Exercise instructions:
Give back exactly the lines of the material below, starting with the line with "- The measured" and going on through the line with "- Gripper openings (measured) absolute".

Material for this exercise:
------------

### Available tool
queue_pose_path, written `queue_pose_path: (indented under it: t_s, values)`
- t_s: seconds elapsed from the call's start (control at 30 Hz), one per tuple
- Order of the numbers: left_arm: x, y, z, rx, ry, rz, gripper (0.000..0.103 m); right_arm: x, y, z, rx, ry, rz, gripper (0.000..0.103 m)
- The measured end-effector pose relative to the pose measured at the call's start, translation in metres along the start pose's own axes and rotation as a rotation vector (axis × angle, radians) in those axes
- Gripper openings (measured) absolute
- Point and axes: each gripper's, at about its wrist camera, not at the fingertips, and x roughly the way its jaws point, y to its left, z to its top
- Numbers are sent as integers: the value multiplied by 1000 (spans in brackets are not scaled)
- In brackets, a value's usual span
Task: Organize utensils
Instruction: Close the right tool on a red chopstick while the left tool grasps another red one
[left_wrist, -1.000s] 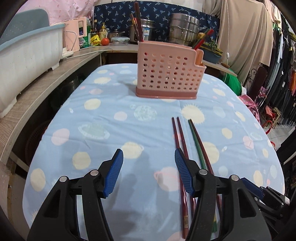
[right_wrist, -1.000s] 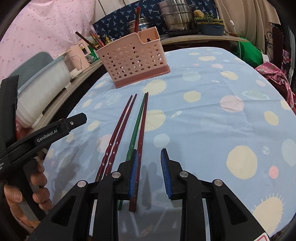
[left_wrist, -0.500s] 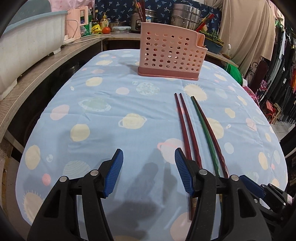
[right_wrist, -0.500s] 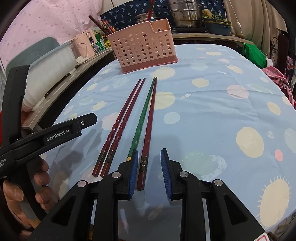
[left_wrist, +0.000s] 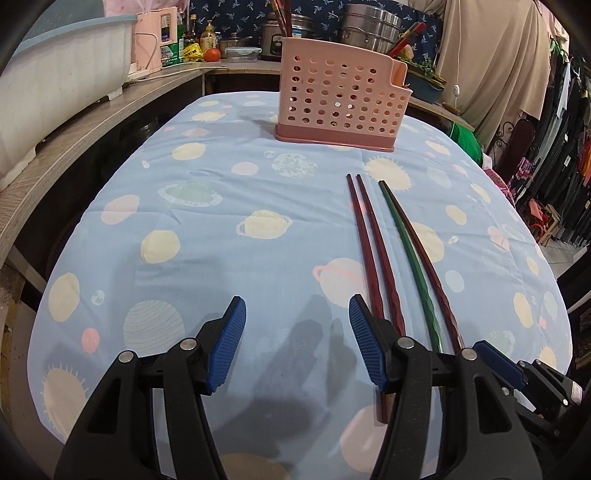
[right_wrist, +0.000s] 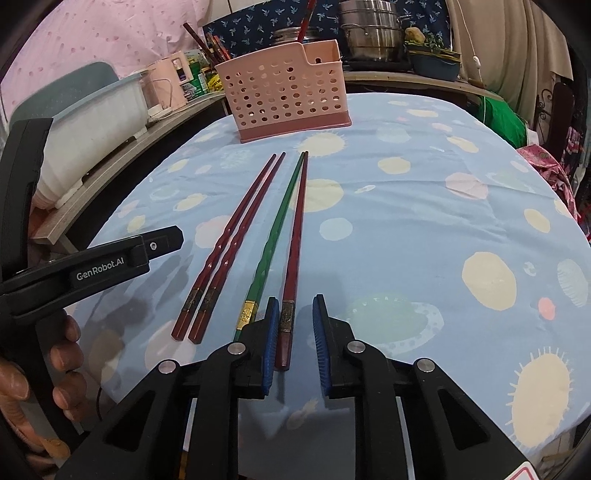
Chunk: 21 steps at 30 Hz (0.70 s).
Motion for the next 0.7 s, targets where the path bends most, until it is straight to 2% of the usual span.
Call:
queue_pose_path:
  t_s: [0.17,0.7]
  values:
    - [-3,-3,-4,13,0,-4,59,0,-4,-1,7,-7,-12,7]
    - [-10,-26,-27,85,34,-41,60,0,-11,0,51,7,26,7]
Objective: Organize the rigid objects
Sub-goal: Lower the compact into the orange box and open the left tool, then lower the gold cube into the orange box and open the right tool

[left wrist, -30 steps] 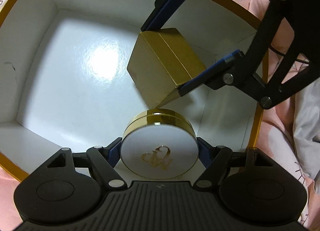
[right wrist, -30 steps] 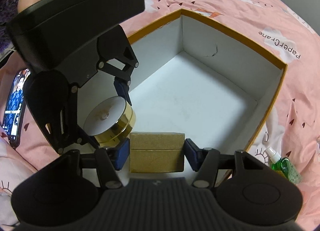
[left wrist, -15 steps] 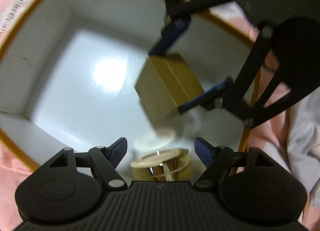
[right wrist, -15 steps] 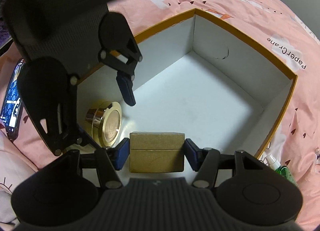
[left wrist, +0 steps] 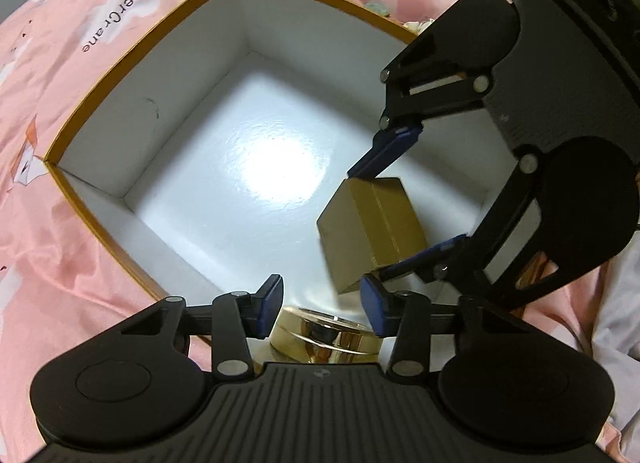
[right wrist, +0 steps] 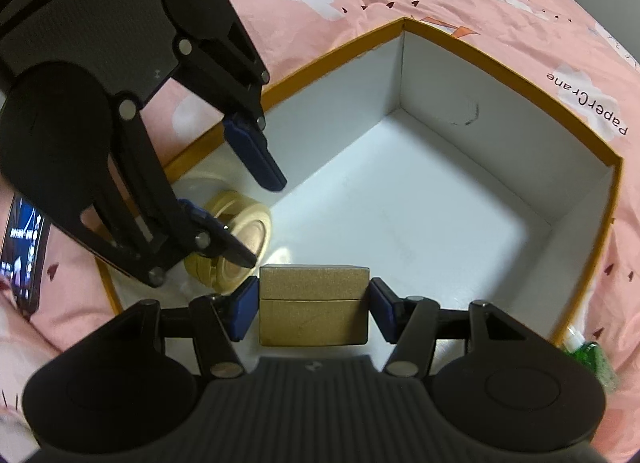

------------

Result for this task:
- The measured end-effector pose relative to the pose measured at the call's start, translation in metres along the start pose's own axes and rotation as a rotation vector (axis × angle, radians) in those axes
- Gripper openings (measured) absolute

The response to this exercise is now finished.